---------- MATERIAL PROVIDED ----------

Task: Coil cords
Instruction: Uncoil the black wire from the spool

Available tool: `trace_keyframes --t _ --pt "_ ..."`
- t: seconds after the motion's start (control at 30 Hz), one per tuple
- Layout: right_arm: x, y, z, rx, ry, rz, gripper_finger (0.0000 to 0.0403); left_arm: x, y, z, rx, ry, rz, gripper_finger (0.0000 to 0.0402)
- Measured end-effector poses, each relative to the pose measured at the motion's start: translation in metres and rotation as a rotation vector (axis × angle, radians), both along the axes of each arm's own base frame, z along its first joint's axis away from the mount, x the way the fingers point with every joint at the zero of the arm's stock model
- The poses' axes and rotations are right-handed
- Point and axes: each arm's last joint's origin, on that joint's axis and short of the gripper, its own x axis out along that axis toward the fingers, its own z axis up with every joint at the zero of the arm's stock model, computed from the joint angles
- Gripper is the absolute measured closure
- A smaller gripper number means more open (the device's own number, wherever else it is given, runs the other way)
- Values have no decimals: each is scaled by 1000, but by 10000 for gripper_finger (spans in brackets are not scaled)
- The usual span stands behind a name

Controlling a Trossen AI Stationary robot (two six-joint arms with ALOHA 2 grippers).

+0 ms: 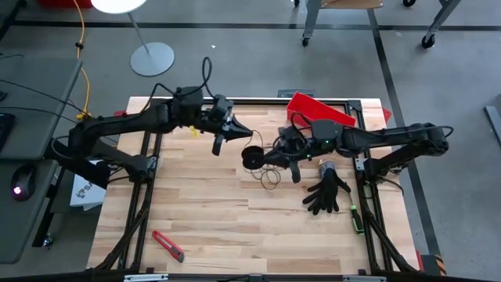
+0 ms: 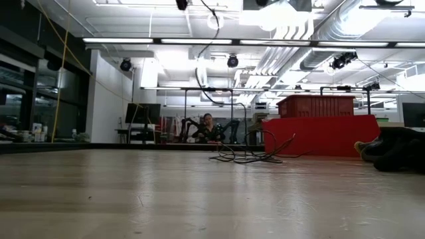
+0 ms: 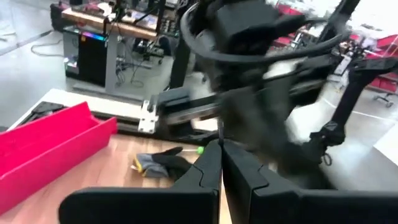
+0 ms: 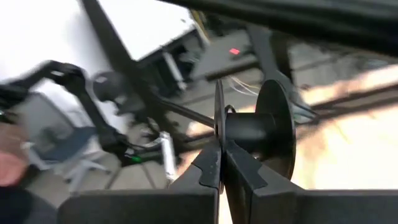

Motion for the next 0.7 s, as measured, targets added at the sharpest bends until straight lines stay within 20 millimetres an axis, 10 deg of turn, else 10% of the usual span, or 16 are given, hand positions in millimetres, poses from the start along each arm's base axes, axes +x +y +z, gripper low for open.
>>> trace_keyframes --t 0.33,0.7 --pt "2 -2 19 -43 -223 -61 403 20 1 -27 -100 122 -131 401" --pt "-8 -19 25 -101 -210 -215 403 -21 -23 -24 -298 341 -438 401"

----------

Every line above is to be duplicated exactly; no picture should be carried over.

◆ RESPONSE TO THE TASK:
Task: Coil cords
Instruction: Uncoil the black wire from the spool

Available tool: `trace_keyframes --t _ --pt "_ ..."`
- t: seconds after the motion's start (control at 30 Hz), one per tuple
- Layout: right_arm: x, y, z, rx, ry, rz, gripper_finger (0.0000 to 0.0403); left_arm: x, y, z, rx, ry, rz, gripper_finger (0.0000 to 0.0402)
- Measured end-effector poses, each relative to the pose measured at the motion's start: translation in metres and rotation as a rotation vector (axis × angle, radians), both along the axes of each arm's own base frame, z along its first joint's axis away from the mount, x the way the fingers point with every joint at the zero of the arm's stock model
- The poses' axes and rotations are right-handed
- Point and axes: each arm's last joint's origin, on that joint's axis and short of the gripper, its own x axis out along that axis toward the fingers, its own z axis up with every joint at the zero of the arm's stock model, computed from the joint angles
- Gripper is the absolute measured closure
- A smaller gripper number means more open (the device's own number, wherever else it is given, runs the other way)
- Values have no decimals: each is scaled by 1000, but by 10000 for gripper_finger (spans in brackets are not scaled)
- The usual span stands behind a name

Controlling a Trossen AI Stationary robot (two six-joint arms with ALOHA 2 grippers).

+0 ms: 
+0 ms: 
+0 ms: 
+0 ms: 

Motion for the next 0.7 s, as measured, targets added at the sharpest bends until straight lines stay within 20 millimetres an axis, 10 deg of turn, else 10% of the usual span, or 16 are given, hand positions in millimetres, poses from the start along each arm's base axes, axes +x +y +z, gripper low for open.
>>> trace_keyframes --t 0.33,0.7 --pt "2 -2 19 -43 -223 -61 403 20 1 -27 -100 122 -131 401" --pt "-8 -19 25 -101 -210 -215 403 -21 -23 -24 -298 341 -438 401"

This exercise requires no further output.